Bullied at Work

I get bullied at work. This is my space for ranting about it. It's also somewhere for myself and others who are being bullied to share ideas on how to deal with bullies at work.

Thursday, January 10, 2008

Plus C'est Change

LTNS. Sorry about that. I have been mad busy at work, for more reasons than just doing my job. I got ill about a month before Christmas and whilst I've been off my GP has decided I am suffering from stress... No sh*T Sherlock !!!

This time, though, he told me outright that I need to get a different job. His colleague told me I could be ill with stress indefinitely because the stressor (cause of the stress - the abusive, fouled-up relationship with 'puh') isn't going away. This all caused me a lot of heartache. I love what I do for my work, but my working life is disturbed by the interventions 'puh' makes. I had a long think, and eventually (being sane) concluded that I need to prioritise my health. I also have to prioritise my mortgage too though, so I am not going to quit my job.

I eventually got summoned by Occupational Health, and I have to say that the person I saw was far more understanding and insightful than management at work have been thus far. She gave me a plan for battling back from my current depression as well as declaring that the situation between myself and 'puh' has to be addressed appropriately before I can be expected to make a return to work.

Of course, the literature on bullying leaves me in no doubt that the same farce could repeat itself as occured previously when I tried to go down the Harassment route... But for now I am trying to have some faith. More importantly, I am taking the time I have off sick to do things that are constructive and are helpful to improving my health and well being.

So, not completely my choice this time, but I don't intend to be buying myself any wooden overcoats for puh's benefit. It takes me a lot to stand up for myself but work isn't worth dying for, and that basically is the choice as my doctors have presented it, because the stress has been leading me into other behaviours that are long-term damaging if they are allowed to continue unchecked.

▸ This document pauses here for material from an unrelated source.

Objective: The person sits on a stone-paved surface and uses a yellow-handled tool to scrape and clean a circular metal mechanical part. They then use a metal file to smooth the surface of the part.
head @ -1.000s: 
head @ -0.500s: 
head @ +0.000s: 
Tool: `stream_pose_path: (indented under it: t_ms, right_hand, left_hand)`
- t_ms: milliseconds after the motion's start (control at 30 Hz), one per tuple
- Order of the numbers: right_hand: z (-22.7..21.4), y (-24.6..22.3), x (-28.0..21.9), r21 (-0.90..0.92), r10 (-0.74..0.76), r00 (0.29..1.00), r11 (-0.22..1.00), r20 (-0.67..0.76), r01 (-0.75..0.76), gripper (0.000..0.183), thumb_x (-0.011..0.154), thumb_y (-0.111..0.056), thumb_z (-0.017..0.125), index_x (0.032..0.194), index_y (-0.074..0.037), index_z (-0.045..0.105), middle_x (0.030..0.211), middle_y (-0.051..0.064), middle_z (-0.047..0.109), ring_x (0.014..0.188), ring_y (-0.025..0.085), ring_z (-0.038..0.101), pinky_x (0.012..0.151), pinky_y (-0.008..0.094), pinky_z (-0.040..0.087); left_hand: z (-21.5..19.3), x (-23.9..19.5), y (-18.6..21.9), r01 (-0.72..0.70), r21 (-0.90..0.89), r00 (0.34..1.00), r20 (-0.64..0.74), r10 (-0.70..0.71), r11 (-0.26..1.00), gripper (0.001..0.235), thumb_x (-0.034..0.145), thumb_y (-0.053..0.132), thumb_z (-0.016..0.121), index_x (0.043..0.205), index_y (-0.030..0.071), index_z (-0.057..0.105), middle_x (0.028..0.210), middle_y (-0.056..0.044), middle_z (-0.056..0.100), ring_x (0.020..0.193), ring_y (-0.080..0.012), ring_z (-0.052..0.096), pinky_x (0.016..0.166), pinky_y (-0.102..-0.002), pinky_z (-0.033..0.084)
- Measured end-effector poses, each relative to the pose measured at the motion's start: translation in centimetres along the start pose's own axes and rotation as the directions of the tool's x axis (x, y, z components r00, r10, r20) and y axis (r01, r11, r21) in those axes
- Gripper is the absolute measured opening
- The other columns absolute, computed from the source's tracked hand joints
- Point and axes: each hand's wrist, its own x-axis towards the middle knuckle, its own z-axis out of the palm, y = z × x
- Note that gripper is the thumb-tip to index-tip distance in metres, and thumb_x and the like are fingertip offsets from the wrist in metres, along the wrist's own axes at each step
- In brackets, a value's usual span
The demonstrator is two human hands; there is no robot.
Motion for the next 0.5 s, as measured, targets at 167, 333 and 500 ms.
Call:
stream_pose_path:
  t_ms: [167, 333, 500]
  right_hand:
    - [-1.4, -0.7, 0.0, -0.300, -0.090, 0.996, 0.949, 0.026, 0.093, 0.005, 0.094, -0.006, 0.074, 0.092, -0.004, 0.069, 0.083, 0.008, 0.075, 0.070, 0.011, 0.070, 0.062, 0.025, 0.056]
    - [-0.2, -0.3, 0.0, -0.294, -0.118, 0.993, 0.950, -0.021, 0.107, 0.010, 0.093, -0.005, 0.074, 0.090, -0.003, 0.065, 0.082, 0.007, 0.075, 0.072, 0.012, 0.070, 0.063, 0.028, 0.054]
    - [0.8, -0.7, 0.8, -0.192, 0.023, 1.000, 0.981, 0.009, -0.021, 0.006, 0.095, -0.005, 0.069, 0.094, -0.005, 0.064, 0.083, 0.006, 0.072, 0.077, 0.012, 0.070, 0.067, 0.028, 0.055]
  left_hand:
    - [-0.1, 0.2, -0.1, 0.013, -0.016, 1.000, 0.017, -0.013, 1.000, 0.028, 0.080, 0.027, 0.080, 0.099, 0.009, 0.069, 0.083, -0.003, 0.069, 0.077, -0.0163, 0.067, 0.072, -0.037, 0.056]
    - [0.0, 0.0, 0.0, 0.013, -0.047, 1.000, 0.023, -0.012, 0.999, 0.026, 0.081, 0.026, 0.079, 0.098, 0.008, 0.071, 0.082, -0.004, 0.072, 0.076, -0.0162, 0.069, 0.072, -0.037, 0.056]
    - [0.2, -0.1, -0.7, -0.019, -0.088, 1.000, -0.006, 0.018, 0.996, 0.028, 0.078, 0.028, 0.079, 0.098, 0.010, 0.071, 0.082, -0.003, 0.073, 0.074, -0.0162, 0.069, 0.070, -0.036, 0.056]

I'll try to keep you posted, but my computer is wonky at present, so for now I am communicating courtesy of my local library. If you're a reader facing bullying at work you have my empathic understanding and my prayers. If you are one of my supporters and friends I really appreciate that you are taking time to catch up on my situation and I thank you for what you do for me and with me to make the situation I find myself in more bearable.